**Directions:**
In the entries that follow, how many lines contain the word "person"? Answer with the number only.

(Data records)
- - -
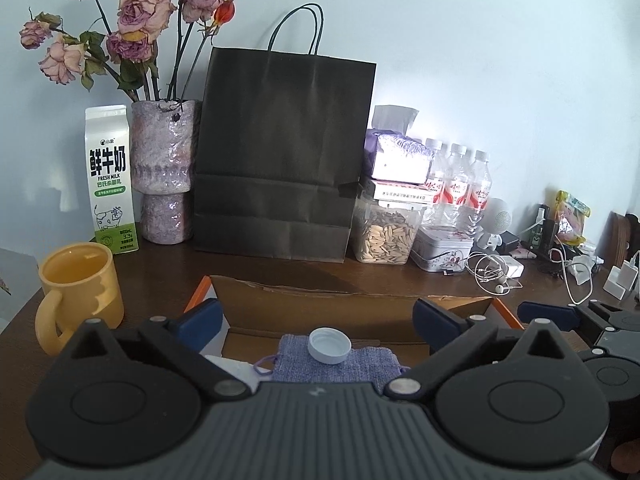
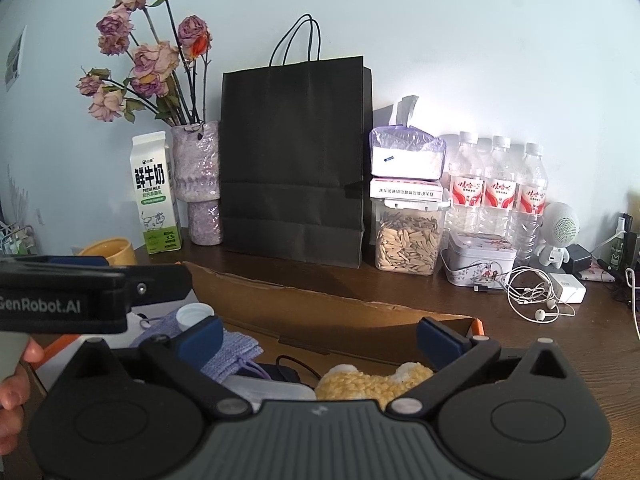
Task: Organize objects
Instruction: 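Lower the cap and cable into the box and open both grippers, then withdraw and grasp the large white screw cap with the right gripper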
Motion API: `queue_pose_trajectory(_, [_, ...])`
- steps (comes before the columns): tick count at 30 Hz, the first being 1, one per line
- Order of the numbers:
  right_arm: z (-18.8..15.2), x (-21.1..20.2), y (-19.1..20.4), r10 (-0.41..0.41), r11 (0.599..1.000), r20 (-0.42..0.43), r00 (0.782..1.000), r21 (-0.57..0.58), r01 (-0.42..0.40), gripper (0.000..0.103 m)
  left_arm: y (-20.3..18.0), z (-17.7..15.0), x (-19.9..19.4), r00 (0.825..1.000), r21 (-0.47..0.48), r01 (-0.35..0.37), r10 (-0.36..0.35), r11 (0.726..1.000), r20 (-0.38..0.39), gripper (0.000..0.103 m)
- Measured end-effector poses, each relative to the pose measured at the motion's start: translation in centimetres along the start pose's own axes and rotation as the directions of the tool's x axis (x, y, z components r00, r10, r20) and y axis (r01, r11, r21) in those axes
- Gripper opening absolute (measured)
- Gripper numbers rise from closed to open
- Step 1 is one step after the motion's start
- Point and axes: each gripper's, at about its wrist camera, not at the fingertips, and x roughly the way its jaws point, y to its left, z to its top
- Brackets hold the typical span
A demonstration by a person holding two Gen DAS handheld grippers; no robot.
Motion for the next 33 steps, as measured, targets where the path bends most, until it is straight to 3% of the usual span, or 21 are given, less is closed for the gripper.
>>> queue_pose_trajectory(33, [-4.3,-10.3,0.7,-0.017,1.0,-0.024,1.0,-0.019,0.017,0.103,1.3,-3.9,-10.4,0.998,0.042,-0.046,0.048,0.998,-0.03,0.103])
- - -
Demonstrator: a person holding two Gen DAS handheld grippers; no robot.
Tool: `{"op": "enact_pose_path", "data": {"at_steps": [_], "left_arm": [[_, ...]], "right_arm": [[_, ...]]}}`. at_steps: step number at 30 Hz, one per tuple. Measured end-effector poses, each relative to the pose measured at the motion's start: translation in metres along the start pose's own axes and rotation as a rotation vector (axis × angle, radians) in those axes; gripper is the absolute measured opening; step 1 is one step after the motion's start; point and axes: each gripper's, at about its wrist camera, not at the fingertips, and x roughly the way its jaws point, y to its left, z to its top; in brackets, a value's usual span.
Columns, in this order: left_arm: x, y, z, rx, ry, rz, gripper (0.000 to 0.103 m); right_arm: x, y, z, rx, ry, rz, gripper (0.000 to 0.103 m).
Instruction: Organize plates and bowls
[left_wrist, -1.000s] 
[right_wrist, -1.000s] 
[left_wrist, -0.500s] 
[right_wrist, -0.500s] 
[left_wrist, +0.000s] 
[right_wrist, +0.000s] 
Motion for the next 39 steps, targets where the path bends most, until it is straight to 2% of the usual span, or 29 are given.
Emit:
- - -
**Solved problem:**
2